6. Commercial guarantees
a. In addition to the legal warranties, the following commercial warranties apply to the goods and materials supplied and installed by DE SUTTER.
b. The goods and materials delivered and installed by DE SUTTER have an expected life span of 20 years. There is an anti-rot guarantee on the delivered and placed materials by DE SUTTER, during the first 10 years at 100%. During the following five years a degressive guarantee value applies, whereby the guarantee value decreases by 20% per year. This degressive guarantee is limited to the material only.
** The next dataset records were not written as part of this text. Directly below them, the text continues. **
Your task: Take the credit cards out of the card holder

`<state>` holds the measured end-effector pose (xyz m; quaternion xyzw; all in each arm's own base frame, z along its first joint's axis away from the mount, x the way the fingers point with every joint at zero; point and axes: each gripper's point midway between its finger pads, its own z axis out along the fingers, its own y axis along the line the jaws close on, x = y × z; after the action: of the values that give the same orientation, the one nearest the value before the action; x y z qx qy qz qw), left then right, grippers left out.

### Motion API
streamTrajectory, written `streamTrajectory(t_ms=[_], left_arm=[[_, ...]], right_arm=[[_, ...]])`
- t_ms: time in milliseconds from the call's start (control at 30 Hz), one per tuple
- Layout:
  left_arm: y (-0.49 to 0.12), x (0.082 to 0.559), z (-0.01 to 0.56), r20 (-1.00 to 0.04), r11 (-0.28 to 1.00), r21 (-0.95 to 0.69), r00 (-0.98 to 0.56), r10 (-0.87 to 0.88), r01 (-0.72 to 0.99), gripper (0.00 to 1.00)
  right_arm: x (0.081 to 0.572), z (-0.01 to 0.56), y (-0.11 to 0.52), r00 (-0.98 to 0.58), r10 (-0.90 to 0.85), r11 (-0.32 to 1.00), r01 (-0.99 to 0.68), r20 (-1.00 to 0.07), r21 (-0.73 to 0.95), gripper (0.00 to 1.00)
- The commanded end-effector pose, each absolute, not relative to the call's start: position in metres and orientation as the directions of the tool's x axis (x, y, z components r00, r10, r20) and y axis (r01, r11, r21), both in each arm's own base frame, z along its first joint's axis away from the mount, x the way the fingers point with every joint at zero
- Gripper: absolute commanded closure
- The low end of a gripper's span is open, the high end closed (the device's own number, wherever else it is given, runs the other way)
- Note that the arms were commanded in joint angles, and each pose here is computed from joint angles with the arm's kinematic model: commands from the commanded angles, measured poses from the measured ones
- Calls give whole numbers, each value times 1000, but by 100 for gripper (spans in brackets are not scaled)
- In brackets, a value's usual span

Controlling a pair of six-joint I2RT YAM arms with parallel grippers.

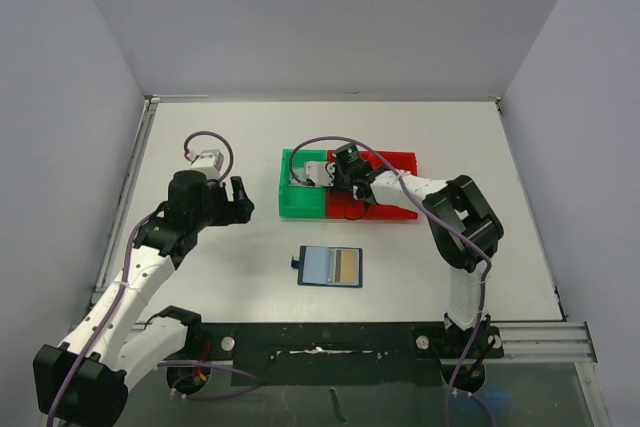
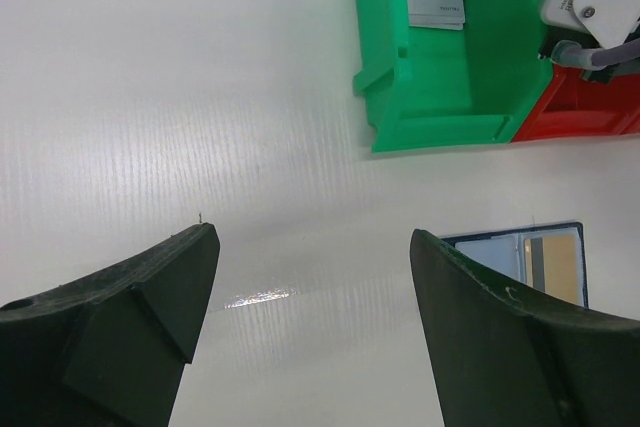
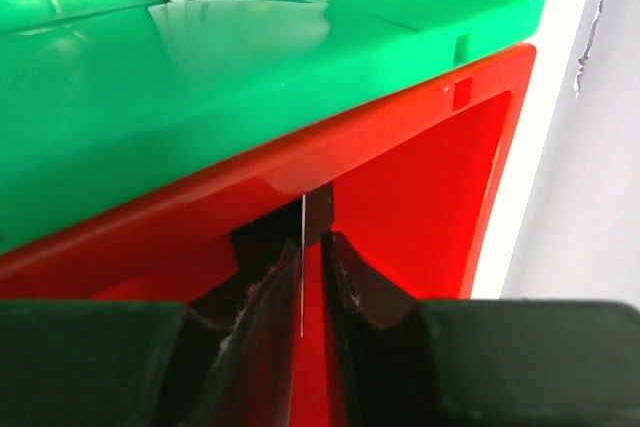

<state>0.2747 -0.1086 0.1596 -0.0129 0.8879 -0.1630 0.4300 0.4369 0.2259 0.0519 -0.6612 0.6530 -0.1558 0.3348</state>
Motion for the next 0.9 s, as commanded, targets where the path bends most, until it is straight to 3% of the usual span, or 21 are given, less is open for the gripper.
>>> streamTrajectory(t_ms=[0,67,400,700,867], left_arm=[[-110,281,176,-798,940,-305,-579,-165,151,23],[-110,281,176,-798,940,-305,-580,-165,153,23],[-108,281,179,-803,941,-304,-572,-170,147,23],[-103,281,188,-822,945,-300,-539,-185,133,23],[-100,281,193,-832,945,-300,-520,-194,128,23]], right_arm=[[451,70,234,131,-963,75,-710,-236,-700,82],[448,71,235,136,-958,81,-715,-252,-695,73],[438,78,241,147,-933,114,-745,-329,-657,65],[437,83,241,130,-910,148,-785,-394,-602,49],[439,83,237,112,-908,166,-789,-404,-592,46]])
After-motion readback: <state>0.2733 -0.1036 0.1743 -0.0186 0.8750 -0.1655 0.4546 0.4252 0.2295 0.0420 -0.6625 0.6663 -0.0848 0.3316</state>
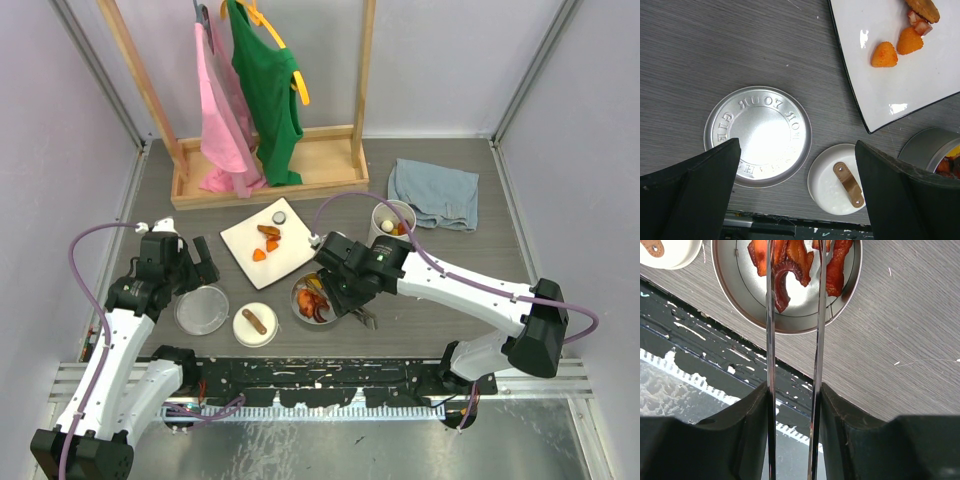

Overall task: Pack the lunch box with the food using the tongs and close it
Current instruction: Place the fake food in the packing box, then pick up the fake food from the plate.

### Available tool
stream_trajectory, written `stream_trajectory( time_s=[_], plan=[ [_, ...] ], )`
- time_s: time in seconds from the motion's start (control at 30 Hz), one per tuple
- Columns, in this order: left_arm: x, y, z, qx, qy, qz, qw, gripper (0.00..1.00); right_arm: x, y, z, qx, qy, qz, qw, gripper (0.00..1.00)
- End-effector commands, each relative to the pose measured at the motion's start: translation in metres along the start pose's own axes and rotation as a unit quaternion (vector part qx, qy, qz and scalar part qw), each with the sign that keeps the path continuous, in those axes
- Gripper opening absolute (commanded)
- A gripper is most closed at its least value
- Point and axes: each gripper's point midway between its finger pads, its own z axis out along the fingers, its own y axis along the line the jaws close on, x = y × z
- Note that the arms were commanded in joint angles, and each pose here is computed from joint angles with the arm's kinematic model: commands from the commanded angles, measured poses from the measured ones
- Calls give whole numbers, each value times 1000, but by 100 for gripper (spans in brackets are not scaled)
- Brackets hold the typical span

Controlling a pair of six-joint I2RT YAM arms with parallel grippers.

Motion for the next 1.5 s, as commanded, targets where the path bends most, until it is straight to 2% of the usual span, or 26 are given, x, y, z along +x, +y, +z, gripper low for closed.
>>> stream_trajectory(
  time_s=[0.0, 0.2, 0.4, 0.7, 1.0, 1.47],
  plan=[
    [-11, -5, -1, 13, -23, -1, 1000, 98, -28, 11, -23, -26, -69, 9, 997, 45],
    [-11, -5, -1, 13, -24, -1, 1000, 98, -51, 8, -52, -26, -131, 21, 991, 47],
    [-11, -5, -1, 13, -25, -1, 1000, 98, -72, 10, -54, -18, -156, 28, 987, 49],
    [-12, -5, -1, 11, -25, -1, 1000, 98, -107, 11, -25, 37, -152, 21, 987, 51],
    [-11, -5, 0, 12, -24, -1, 1000, 98, -144, 12, 1, 24, -157, 23, 987, 51],
    [-11, -4, 2, 8, -19, 0, 1000, 98, -181, 13, 51, 15, -112, -20, 993, 50]
  ],
)
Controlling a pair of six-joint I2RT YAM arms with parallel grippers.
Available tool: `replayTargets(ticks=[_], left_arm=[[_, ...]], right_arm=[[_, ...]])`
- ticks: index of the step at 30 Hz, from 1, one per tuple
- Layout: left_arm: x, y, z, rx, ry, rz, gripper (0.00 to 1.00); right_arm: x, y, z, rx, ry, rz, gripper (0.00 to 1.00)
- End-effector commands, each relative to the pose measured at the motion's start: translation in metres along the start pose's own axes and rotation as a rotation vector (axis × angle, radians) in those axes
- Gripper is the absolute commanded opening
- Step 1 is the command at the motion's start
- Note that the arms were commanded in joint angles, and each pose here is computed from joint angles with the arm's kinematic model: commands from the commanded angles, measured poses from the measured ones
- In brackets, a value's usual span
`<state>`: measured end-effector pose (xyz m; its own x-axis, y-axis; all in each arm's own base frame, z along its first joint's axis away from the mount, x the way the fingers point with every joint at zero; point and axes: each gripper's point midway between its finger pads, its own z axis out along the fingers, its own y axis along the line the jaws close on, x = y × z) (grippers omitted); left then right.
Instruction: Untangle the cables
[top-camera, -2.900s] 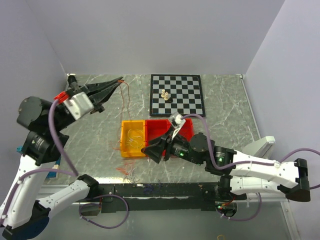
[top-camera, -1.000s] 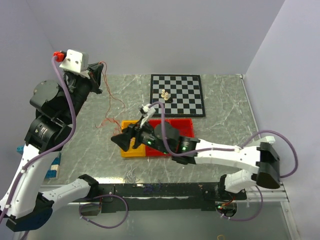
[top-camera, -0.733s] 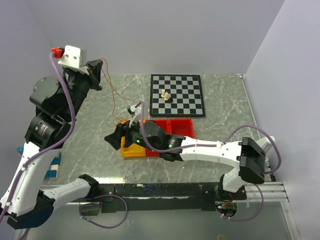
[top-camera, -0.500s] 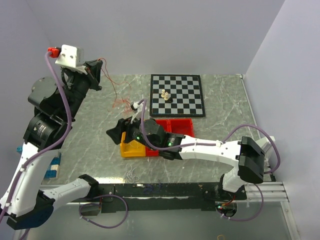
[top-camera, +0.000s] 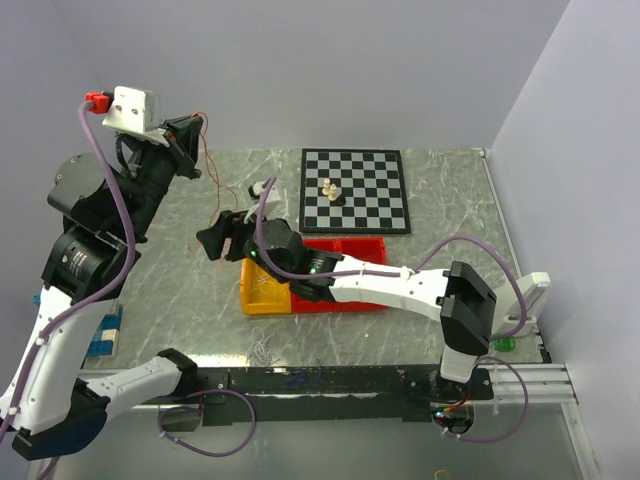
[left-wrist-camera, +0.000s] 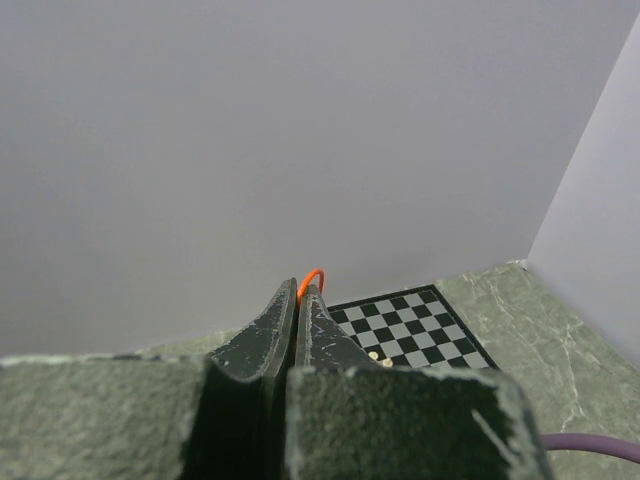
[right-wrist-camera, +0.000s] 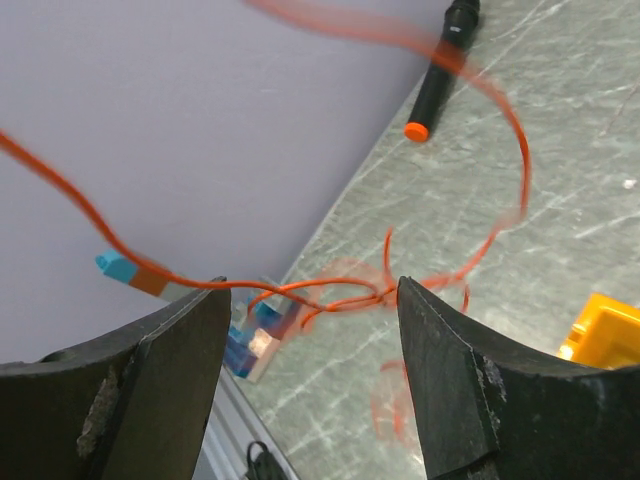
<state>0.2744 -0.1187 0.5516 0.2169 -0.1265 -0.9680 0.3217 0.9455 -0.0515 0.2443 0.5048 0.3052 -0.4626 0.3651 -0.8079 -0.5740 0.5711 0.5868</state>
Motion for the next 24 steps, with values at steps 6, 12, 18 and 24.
replayTargets(ticks=[6,12,18,24], left_arm=[[-0.022,-0.007,0.004,0.009,-0.071,-0.036,0.01],[-0.029,-0.014,0.001,0.034,-0.085,-0.048,0.01],[-0.03,-0.01,0.001,0.008,-0.089,-0.036,0.01],[-0.04,0.0,-0.002,-0.034,-0.122,0.005,0.01]], right_arm=[[-0.024,0.018,0.016,-0.024,-0.05,0.09,0.65],[-0.016,0.005,0.02,-0.015,-0.02,0.128,0.47],[-0.014,-0.006,0.015,-0.021,0.009,0.168,0.17],[-0.009,-0.018,-0.003,0.001,0.025,0.159,0.0]])
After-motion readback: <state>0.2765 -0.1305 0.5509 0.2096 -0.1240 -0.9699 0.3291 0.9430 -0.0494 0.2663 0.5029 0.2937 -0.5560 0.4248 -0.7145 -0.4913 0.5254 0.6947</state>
c. In case of delivery and installation by DE SUTTER of Tropical hardwood, durability class 1, an expected life span of 30 years and an anti-rot guarantee on the delivered and installed material by DE SUTTER apply, during the first 15 years at 100%. During the following five years a degressive guarantee value applies, whereby the guarantee value decreases by 20% per year. This degressive guarantee is limited to the material only.
d. The percentage guarantee value is applied to gross sales and delivery prices (ex. VAT).
e. Previous guarantees can only be applied after presentation of the purchase invoice.
f. The above guarantees shall not apply in the event of: incorrect use of the goods; in the event of lack of maintenance; in the event of damage caused by force majeure (e.g. storm damage); in the event of intentional damage caused by the client or his employees.
g. The guarantee provided by us shall lapse if the client offers the goods to be repaired by a third party first or has the goods repaired without the prior written consent of DE SUTTER.
h. These guarantee provisions also apply to Premium Partners and distributors abroad.
7. Transfer of risk and ownership
a. All goods, materials and supplies, as well as the executed works remain the property of DE SUTTER until full payment of the invoices in principal amount and any supplements and/or interests. This shall also apply if the works, supplies, goods or materials of DE SUTTER are only part (accessory) of a larger whole (principal), when the ownership or parts thereof would not belong to DE SUTTER.
b. However, the risk shall pass to the client as soon as the goods, materials and supplies have been delivered to the client. As soon as DE SUTTER has carried out (part of) a work or has delivered (part of) the material, the client is responsible for all damage to the goods, materials and supplies placed/delivered, unless the client can prove that the damage already existed at the time of placement/delivery by DE SUTTER and the client has notified DE SUTTER of this in writing within 8 calendar days after placement/delivery.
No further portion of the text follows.